Les singes verts inquiètent la Guadeloupe

Ces animaux ont été vu à plusieurs reprises sur la commune des Abymes.

 

Deux singes de cette espèce potentiellement invasive et dangereuse, sont activement recherchés sur l’île. Les deux spécimens, chlorocebus, pesant jusqu’à 6 kg, au pelage verdâtre, ont été signalés aux autorités il y a plus de deux semaines, dans une zone boisée près d’habitations.

 

 

Après le passage des ouragans Irma et Maria, en septembre, a indiqué  David Rozet, chef du service mixte de la police de l’environnement de Guadeloupe. Mais les différentes tentatives pour les attraper ont échoué jusqu’à présent.

Ces singes originaires d’Afrique, introduits par l’homme dans les Petites-Antilles, sont déjà devenus envahissants sur l’île de Saint-Christophe-et-Niévès ou encore à Saint-Martin, d’où ils auraient pu être importés vers la Guadeloupe par un particulier.

Il est très probable qu’une cage aurait pu se casser durant le passage des ouragans Irma ou Maria. C’est avec la publication d’une vidéo de riverains « inquiets », publiée sur le site de Radio Caraïbes International début novembre, que le grand public a appris leur présence dans l’archipel.

 

Une espèce porteuse de maladie

« Cela pourrait être un couple, auquel cas le risque est réel de reproduction et c’est le début d’invasion d’une espèce », explique David Rozet.

Selon lui, ces primates « ont été importés tout à fait illégalement en Guadeloupe ». Considérés comme une « espèce dangereuse » en France, les singes représentent « des risques plus ou moins importants ». Ces animaux « certes sympathiques » pour le grand public, peuvent être porteurs de maladies telles que « la rage, l’hépatite E, le chikungunya, l’herpès virus B ou le sida »

« On a eu sur Saint-Martin des cas d’agressions de chiens et on peut avoir des morsures sur l’homme car ils sont capables de rentrer dans les maisons quand ils ont faim », rapporte  David Rozet.

Si leur impact écologique est mal déterminé, « sur des écosystèmes déjà fragilisés, ils pourraient causer de nouveaux désagréments », précise le vétérinaire et épidémiologiste François Moutou.
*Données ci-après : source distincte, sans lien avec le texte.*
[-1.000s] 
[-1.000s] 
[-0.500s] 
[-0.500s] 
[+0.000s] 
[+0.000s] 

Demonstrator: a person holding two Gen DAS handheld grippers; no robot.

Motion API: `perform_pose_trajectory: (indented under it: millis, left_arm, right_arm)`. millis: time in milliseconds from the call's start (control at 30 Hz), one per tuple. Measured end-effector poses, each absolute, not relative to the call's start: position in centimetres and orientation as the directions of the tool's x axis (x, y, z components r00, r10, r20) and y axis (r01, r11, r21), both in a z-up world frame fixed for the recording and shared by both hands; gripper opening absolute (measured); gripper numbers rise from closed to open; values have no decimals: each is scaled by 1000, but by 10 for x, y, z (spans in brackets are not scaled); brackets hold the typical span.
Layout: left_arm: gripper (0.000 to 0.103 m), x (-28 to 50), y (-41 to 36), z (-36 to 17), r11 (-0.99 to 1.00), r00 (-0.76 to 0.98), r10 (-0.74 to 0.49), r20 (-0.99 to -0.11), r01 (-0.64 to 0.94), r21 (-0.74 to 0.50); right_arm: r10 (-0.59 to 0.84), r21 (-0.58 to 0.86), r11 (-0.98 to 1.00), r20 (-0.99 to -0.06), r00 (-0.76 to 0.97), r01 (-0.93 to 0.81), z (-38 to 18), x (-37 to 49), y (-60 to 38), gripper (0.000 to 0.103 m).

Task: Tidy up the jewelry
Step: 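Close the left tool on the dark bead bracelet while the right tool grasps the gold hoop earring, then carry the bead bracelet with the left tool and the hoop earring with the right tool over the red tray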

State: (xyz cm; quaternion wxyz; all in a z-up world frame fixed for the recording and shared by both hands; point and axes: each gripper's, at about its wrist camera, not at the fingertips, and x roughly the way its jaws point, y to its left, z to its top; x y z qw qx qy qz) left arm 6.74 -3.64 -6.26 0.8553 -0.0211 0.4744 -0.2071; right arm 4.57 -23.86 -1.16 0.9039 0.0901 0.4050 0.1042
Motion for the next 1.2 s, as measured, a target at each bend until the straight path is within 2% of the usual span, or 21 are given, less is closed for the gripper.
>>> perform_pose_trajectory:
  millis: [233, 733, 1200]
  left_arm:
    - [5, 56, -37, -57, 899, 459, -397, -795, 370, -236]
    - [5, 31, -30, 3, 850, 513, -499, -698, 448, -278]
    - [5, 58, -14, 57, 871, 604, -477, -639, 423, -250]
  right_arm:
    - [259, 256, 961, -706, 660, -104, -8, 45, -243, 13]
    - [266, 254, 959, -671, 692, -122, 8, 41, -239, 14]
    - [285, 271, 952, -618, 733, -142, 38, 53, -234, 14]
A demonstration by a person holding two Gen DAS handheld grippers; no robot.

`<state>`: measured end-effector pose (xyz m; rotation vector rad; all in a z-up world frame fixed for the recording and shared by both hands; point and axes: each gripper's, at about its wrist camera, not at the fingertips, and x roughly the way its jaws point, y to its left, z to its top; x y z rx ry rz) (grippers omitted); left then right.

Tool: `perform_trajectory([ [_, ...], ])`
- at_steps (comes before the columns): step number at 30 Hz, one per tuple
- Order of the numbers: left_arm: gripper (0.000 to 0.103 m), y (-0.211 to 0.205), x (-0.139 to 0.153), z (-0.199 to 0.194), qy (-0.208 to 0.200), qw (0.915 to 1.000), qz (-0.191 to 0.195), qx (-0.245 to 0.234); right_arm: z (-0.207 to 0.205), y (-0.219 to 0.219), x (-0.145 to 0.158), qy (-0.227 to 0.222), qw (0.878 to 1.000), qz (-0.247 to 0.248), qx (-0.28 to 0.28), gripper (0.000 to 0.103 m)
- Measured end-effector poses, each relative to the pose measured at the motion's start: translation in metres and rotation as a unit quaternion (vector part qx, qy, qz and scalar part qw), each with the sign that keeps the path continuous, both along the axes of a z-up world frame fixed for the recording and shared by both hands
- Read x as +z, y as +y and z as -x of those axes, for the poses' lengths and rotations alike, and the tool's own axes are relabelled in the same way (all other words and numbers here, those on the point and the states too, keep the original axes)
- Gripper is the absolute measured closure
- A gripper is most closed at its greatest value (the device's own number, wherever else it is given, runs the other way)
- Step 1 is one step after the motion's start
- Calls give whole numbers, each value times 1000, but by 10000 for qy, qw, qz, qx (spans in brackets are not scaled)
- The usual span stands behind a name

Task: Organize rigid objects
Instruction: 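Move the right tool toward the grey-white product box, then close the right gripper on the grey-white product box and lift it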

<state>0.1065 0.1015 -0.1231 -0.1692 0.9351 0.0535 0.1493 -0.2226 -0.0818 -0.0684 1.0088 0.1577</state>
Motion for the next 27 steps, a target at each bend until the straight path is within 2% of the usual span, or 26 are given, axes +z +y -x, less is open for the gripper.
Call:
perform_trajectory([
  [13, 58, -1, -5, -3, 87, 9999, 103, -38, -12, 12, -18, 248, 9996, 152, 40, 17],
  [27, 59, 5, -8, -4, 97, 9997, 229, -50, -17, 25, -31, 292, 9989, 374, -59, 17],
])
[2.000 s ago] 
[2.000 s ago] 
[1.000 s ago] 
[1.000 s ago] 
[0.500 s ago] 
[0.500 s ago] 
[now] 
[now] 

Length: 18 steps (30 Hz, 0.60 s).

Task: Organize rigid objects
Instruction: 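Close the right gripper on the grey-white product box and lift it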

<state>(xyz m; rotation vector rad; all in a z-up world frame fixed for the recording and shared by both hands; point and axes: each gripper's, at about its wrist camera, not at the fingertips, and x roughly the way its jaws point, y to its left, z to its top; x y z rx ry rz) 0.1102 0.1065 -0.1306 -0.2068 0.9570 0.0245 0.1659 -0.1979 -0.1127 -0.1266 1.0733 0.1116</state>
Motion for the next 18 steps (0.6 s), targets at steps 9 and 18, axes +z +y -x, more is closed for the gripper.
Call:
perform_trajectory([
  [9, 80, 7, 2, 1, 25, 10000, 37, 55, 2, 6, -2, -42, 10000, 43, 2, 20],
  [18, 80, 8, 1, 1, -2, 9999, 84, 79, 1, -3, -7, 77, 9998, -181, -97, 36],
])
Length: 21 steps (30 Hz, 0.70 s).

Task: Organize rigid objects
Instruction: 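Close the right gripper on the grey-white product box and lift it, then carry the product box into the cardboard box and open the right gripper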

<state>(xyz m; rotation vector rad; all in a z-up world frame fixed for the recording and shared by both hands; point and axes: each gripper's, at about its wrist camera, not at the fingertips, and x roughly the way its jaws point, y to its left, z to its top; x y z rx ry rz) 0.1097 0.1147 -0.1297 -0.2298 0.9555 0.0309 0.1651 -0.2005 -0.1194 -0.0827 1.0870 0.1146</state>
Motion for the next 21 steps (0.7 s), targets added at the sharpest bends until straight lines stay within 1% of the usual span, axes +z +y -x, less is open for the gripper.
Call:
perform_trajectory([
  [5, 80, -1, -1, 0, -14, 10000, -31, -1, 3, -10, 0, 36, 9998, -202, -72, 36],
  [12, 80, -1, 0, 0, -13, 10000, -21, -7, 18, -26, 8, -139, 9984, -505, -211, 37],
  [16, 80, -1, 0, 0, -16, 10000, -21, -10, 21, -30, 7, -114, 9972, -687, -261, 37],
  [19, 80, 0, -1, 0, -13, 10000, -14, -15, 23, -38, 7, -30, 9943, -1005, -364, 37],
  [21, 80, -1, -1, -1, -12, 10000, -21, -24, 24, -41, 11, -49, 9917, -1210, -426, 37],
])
Sans oublier un impact économique par la destruction de certaines récoltes. Cette observation n’est pas une première en Guadeloupe. « Cinq ou six »individus « pour l’instant » ont déjà été capturés en Guadeloupe, dont un « il y a environ trois ans » près de Port-Louis.

De plus, à La Désirade, où un couple aurait été importé illégalement il y a quelques années, « entre cinq et dix individus » sont recensés à ce jour. Là encore, une enquête est en cours et les moyens d’atteindre ces singes « assez farouches » et déployés sur « un terrain de jeu assez important » restent difficile.

Sur la commune des Abymes, les repérages se sont poursuivis dernièrement afin de capturer  les deux singes verts. Ils devraient ensuite être placés en zoo, tout comme  leurs congénères attrapés.

La réglementation européenne a évolué afin de mieux lutter contre les espèces envahissantes en outre-mer, considérées comme un problème majeur en matière de risque pour la biodiversité. Alors soyez vigilant et signalez aux autorités le moindre indice pouvant mener à la capture de ces primates.